▸ **Task details**
Please copy out the full listing that follows exactly; no picture belongs in the copy.

▸ **Given material**

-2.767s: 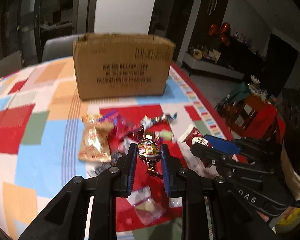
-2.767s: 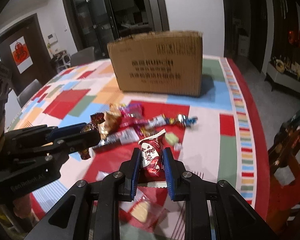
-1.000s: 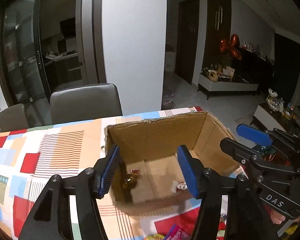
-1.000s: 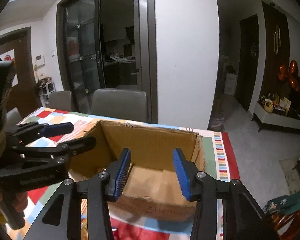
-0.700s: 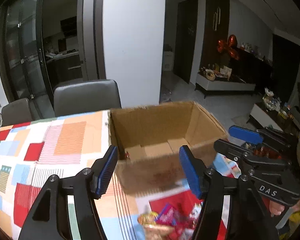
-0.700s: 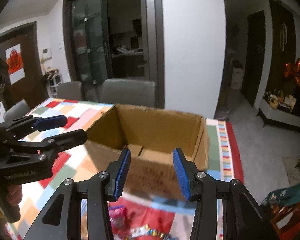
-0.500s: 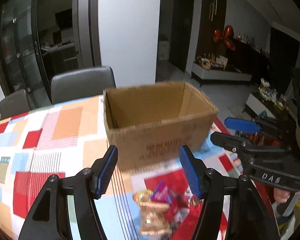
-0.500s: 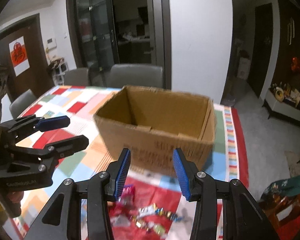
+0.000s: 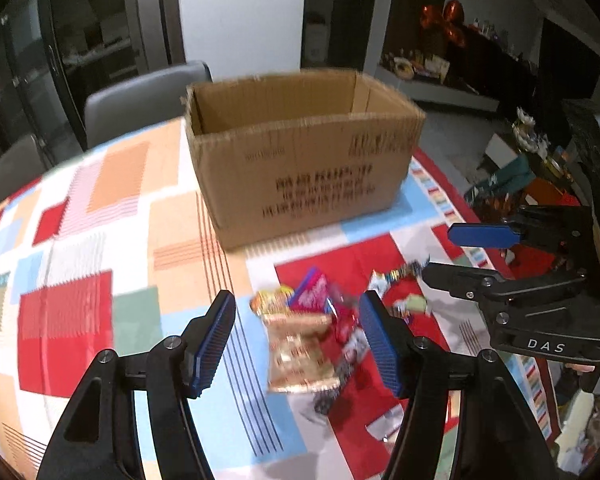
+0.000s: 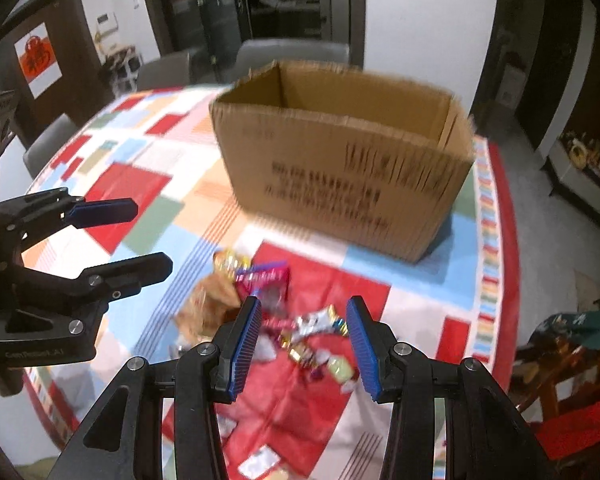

▸ **Response to this task**
-2.767s: 
-2.767s: 
-1.000s: 
-1.000s: 
-0.700s: 
-0.700s: 
-0.500s: 
-0.500s: 
+0.000s: 
+0.000s: 

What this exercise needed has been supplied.